The greatest potential for cellular-based liquid biopsies in mCRC lies in the direct analysis of CTCs both on the molecular level using genome- and transcriptome sequencing techniques, and on the functional one by investigating their proteome and differential secretome. Such profiling strategies allow to parse individual cells for clinically relevant molecular and functional information to allow better understanding of the initial disease, as well as better therapeutic predictions [68]. Indeed, isolated and enriched CTCs from CRC patients have been used to detect KRAS and BRAF mutations [69] showing 70% similitude in the KRAS mutation state compared to their primary tumors [69,70], but less consistent results in BRAF mutations [70].

To our knowledge, no study has investigated yet the use of CTCs in predicting BM in CRC.

While this application could be of great interest in detecting CTCs destined to the brain, several technical and theoretical challenges must be addressed first. One such concern includes the site from which blood should be drawn, as one could expect that the mesenteric vein could be enriched with CTCs directed to the liver, while blood from the vertebral plexus and past the pulmonary veins could be more interesting for BM prediction but more challenging to obtain. Moreover, would the discovery of CTCs past the pulmonary circulation correlate with the presence of BM? Do CTCs that are destined to the brain differ from those of the primary tumor? How about their resemblance to the actual brain bulk? Or to other CTCs destined to other organs? And finally, could these CTCs provide clues about the treatment options for BM eventually?

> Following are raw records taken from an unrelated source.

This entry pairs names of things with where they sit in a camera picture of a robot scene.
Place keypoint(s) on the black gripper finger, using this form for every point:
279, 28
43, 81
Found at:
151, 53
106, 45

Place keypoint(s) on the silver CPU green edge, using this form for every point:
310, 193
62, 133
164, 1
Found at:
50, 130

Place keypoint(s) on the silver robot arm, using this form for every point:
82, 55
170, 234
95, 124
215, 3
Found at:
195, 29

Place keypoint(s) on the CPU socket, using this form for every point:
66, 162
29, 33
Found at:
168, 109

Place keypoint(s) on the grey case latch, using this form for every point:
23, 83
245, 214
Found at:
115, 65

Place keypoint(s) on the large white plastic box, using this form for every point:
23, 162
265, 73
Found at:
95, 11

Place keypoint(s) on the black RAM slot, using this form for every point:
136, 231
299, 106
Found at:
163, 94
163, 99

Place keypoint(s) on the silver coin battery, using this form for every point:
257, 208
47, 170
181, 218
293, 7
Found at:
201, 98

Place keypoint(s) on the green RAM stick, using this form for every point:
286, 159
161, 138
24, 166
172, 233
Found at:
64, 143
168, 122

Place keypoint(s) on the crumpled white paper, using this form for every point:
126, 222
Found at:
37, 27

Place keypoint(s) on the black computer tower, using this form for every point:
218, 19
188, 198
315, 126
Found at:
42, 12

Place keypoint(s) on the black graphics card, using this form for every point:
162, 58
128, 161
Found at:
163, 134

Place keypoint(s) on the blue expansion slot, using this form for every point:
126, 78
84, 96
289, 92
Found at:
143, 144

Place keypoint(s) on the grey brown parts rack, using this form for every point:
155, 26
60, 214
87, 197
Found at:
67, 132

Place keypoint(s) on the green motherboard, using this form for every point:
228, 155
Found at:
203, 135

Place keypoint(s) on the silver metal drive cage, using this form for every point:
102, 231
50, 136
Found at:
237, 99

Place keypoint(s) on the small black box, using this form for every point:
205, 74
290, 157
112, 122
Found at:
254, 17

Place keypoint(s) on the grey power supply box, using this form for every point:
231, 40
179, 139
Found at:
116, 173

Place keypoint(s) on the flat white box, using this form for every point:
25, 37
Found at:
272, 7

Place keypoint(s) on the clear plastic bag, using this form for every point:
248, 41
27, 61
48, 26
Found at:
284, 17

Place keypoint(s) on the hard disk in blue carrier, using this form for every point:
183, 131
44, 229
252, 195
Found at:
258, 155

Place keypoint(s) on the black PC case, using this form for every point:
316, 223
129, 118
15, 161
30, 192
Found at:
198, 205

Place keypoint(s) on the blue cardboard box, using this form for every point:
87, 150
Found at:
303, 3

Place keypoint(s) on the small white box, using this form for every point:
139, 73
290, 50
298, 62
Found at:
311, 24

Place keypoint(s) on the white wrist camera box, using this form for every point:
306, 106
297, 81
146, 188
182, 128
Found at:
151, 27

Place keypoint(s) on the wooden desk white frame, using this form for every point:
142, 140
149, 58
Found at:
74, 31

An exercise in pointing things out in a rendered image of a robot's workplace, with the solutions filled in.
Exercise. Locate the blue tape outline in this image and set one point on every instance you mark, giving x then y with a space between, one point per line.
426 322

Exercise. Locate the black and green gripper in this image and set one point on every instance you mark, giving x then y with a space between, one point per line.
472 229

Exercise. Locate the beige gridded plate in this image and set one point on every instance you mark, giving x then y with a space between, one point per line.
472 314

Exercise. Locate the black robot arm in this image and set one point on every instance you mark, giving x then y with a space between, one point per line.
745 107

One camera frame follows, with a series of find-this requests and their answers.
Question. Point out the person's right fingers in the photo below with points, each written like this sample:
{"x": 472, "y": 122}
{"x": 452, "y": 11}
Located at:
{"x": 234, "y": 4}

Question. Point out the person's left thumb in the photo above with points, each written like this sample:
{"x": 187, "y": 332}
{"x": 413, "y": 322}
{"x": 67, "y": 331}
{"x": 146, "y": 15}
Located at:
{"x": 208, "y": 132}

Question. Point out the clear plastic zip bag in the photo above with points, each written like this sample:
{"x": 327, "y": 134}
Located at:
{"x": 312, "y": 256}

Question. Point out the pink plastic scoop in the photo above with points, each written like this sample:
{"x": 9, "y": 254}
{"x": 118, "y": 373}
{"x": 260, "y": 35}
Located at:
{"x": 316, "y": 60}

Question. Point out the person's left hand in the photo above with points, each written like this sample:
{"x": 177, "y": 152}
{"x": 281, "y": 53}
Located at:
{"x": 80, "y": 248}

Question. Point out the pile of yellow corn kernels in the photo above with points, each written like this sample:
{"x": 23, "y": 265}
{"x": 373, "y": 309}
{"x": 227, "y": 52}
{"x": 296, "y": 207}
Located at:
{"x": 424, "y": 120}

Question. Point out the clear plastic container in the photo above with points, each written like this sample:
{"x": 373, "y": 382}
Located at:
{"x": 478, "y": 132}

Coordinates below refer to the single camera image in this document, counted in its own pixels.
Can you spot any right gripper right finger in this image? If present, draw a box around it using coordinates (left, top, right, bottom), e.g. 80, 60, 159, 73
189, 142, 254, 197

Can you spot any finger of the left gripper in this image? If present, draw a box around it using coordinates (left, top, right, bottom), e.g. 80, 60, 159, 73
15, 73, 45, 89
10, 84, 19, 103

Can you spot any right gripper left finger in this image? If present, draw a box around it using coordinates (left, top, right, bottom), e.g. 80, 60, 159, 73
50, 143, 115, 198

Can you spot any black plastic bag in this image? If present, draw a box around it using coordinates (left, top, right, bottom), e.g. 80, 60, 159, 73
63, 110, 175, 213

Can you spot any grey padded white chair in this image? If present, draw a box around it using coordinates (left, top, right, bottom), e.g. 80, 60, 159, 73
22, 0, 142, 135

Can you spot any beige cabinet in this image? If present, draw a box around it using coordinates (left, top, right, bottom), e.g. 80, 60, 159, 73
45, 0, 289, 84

The divergent characteristics between cancer cells in the brain and the colon offer, theoretically, two great opportunities in the management of CRC patients with BM. The first is the early diagnosis as one can imagine that circulating tumor cells that present significantly higher KRAS mutations than those found in biopsies from the primary tumor could evidence higher risk for BM. Such finding should obviously be matched with the clinical symptoms of the patients, especially on the neurological level, for the elucidation of further diagnostic strategies. The second opportunity is the orientation of the therapeutic decision for these patients, as their BM could require different systemic treatments than those effective against the primary lesion.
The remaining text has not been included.